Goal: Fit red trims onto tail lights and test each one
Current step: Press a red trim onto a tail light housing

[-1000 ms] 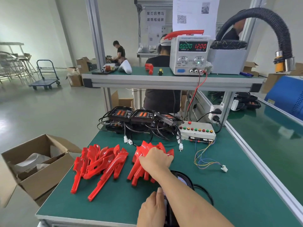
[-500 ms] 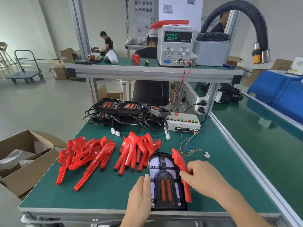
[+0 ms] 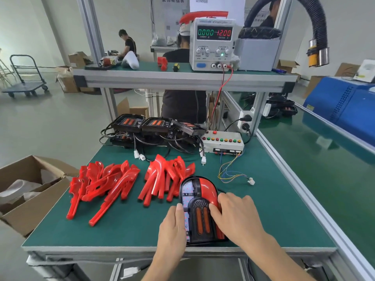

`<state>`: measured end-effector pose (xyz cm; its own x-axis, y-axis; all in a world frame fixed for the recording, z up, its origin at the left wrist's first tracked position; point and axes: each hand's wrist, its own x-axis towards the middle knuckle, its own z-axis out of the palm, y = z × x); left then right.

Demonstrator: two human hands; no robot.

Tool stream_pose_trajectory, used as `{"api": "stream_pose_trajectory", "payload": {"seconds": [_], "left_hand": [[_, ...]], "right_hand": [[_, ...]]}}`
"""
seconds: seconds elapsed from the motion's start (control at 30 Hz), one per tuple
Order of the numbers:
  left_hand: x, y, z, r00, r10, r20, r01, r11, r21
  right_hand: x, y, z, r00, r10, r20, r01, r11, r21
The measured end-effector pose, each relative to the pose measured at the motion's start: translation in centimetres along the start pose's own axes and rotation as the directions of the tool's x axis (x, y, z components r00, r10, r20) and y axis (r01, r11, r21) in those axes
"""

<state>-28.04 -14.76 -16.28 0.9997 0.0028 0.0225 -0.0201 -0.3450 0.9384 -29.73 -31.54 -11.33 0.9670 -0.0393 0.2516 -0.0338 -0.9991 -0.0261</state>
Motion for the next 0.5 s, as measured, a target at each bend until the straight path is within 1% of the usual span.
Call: {"api": "stream_pose_trajectory", "payload": {"seconds": [0.1,0.2,0.27,0.33,0.4,0.43,0.5], "left_hand": [[0.0,0.0,0.1,1.0,-0.002,-0.011,0.002,1.0,-0.009],[-0.1,-0.2,0.0,1.0,0.013,0.002,-0.013,1.0,-0.028],[-0.1,-0.3,-0.1,1.0,0.023,0.01,-0.022,0.999,-0.033],[-0.2,-0.4,-0.2,0.999,0.036,0.022,-0.035,0.999,-0.036],[-0.3,-0.2,-0.3,0.999,0.037,0.031,-0.035,0.998,-0.056],[-0.3,-0.2,-0.4,0.999,0.039,0.032,-0.037,0.997,-0.072],[-0.3,-0.2,-0.5,0.999,0.042,0.027,-0.039,0.995,-0.092]], "right_hand": [[-0.5,0.1,0.7,0.994,-0.048,-0.094,0.038,0.994,-0.106],[-0.9,0.5,1.2,0.989,-0.063,-0.131,0.055,0.996,-0.065],[-0.9,0.8,1.3,0.991,-0.038,-0.129,0.038,0.999,-0.003],[-1.1,1.0,1.5,0.997,0.049,-0.06,-0.041,0.991,0.128],[-1.4,1.1,1.5,0.989,0.148,0.028,-0.148,0.926,0.348],[-1.6,1.1,1.6,0.98,0.192,0.046,-0.191,0.86,0.473],[-2.0,1.3,2.0,0.962,0.246,0.114,-0.254,0.669,0.699]]}}
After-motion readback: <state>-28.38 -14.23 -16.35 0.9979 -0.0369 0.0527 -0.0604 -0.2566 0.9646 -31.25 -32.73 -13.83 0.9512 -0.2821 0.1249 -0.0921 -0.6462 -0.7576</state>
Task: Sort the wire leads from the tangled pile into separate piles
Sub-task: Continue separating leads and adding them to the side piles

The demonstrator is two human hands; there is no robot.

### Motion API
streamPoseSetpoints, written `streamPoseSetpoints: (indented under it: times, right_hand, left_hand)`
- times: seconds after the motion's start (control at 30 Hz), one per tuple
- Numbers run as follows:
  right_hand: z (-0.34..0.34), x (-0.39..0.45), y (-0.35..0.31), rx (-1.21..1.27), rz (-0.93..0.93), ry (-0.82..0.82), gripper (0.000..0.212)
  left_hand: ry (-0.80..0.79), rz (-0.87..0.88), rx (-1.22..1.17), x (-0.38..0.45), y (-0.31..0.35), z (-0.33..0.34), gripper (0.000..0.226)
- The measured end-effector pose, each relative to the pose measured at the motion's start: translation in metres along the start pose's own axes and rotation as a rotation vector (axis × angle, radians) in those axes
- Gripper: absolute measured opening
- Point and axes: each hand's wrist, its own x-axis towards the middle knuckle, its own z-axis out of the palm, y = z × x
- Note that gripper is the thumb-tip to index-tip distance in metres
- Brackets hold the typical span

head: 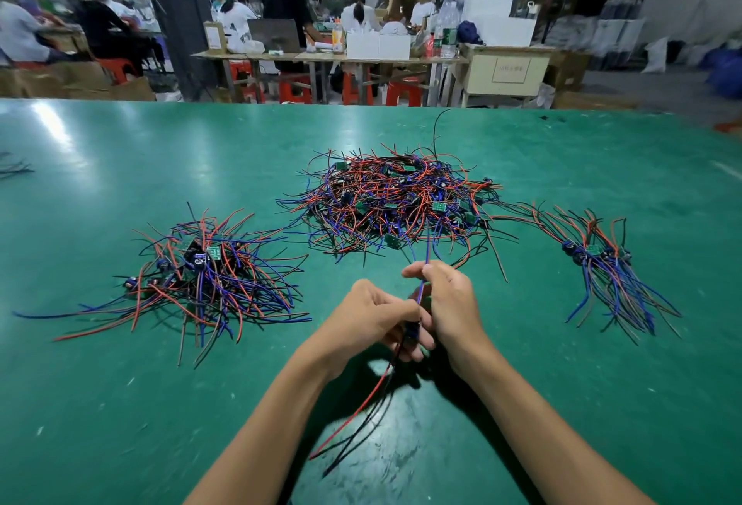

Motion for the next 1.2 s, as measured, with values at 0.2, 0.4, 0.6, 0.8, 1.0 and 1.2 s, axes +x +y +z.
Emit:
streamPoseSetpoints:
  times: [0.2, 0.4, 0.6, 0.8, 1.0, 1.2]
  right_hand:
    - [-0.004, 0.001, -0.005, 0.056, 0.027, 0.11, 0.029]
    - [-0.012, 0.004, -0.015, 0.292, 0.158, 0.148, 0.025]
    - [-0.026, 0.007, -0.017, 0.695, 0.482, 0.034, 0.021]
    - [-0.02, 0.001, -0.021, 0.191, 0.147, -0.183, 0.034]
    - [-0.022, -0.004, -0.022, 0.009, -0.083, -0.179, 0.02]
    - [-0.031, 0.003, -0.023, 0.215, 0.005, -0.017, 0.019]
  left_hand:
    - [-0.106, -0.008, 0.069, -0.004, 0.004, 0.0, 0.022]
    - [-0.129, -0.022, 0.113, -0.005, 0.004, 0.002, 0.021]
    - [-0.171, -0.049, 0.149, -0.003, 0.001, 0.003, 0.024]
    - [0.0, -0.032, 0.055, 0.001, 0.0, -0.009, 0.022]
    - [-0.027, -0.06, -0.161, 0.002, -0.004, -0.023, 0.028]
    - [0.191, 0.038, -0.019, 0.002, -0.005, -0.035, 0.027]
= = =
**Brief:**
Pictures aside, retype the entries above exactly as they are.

**Your response:**
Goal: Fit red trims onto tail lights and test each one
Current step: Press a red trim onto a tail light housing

[-1000 ms] 
[-500 ms] 
[+0 ms] 

`<state>`: measured end-effector pose (xyz cm; its own x-axis, y-axis; all in a world frame fixed for the recording, z up, its origin at the left wrist's first tracked position; point and axes: each hand's wrist, its own x-axis towards the middle knuckle, its own z-axis out of the palm, y = z × x); left then right.

Demonstrator: two human hands; no robot.

Tool stream_pose_trajectory, used as `{"api": "stream_pose_trajectory", "payload": {"seconds": [_], "left_hand": [[_, ...]], "right_hand": [[_, ...]]}}`
"""
seconds: seconds elapsed from the motion's start (control at 30 Hz), one per tuple
Order of the numbers:
  left_hand: x, y, z, r00, r10, r20, r01, r11, r21
  right_hand: x, y, z, r00, r10, r20, r01, r11, r21
The measured end-effector pose, each relative to the pose measured at the motion's start: translation in centimetres along the start pose's own axes and rotation as the directions of the tool's x axis (x, y, z components r00, r10, r20) and y axis (r01, r11, r21) in those axes
"""

<state>-28.04 -14.76 -16.28 0.9997 0.0028 0.0225 -0.0201 -0.3450 0.9384 -29.73 -31.54 -11.33 0.9670 -0.0393 0.2516 -0.0338 -0.9991 -0.0261</state>
Motion for the next 0.5 s, as measured, a target at each bend until the straight path is within 1% of the usual span.
Call: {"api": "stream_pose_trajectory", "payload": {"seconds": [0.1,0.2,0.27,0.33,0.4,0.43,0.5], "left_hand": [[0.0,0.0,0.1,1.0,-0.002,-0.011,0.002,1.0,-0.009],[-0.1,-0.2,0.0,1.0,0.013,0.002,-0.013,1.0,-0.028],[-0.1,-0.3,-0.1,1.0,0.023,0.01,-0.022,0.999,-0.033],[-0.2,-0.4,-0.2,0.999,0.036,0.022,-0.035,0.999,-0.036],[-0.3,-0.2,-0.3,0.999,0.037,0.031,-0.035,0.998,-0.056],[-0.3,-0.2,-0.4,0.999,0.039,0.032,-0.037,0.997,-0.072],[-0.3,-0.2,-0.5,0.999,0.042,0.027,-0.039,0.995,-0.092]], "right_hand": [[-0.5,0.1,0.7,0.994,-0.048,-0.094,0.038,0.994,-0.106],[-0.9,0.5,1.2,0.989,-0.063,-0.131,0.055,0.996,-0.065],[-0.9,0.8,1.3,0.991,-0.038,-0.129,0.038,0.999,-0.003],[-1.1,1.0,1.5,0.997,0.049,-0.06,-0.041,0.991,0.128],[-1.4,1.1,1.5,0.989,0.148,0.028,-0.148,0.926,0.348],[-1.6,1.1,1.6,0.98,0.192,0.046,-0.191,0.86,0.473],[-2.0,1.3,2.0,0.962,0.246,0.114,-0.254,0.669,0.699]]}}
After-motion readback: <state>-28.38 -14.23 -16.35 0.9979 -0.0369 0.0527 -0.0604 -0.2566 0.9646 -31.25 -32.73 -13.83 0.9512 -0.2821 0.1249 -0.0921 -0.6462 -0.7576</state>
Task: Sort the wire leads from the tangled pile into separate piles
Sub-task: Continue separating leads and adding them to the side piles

The demonstrator is two human hands; there is no robot.

### Motion API
streamPoseSetpoints, written `streamPoseSetpoints: (indented under it: times, right_hand, left_hand)`
- times: seconds after the motion's start (control at 30 Hz), one per tuple
- Numbers run as follows:
  right_hand: z (-0.34..0.34), x (-0.39..0.45), y (-0.35..0.31), rx (-1.21..1.27), rz (-0.93..0.93), ry (-0.82..0.82), gripper (0.000..0.212)
  left_hand: ry (-0.80..0.79), rz (-0.87..0.88), rx (-1.22..1.17), x (-0.38..0.45), y (-0.31..0.35), z (-0.33..0.34), gripper (0.000..0.226)
- The measured end-effector pose, each relative to the pose measured at the motion's start: translation in metres along the start pose's own axes and rotation as a rotation vector (axis × angle, radians) in those axes
- Gripper: absolute measured opening
- Point and axes: each hand's wrist, its own x-axis towards the middle knuckle, its own z-axis out of the palm, y = z × x
- Note that gripper is the thumb-tip to index-tip distance in metres
- Brackets hold the typical span

head: 

Motion for the next 1.2 s, as measured, with values at 0.2, 0.4, 0.6, 0.8, 1.0 and 1.2 s, axes +x +y +z.
Emit:
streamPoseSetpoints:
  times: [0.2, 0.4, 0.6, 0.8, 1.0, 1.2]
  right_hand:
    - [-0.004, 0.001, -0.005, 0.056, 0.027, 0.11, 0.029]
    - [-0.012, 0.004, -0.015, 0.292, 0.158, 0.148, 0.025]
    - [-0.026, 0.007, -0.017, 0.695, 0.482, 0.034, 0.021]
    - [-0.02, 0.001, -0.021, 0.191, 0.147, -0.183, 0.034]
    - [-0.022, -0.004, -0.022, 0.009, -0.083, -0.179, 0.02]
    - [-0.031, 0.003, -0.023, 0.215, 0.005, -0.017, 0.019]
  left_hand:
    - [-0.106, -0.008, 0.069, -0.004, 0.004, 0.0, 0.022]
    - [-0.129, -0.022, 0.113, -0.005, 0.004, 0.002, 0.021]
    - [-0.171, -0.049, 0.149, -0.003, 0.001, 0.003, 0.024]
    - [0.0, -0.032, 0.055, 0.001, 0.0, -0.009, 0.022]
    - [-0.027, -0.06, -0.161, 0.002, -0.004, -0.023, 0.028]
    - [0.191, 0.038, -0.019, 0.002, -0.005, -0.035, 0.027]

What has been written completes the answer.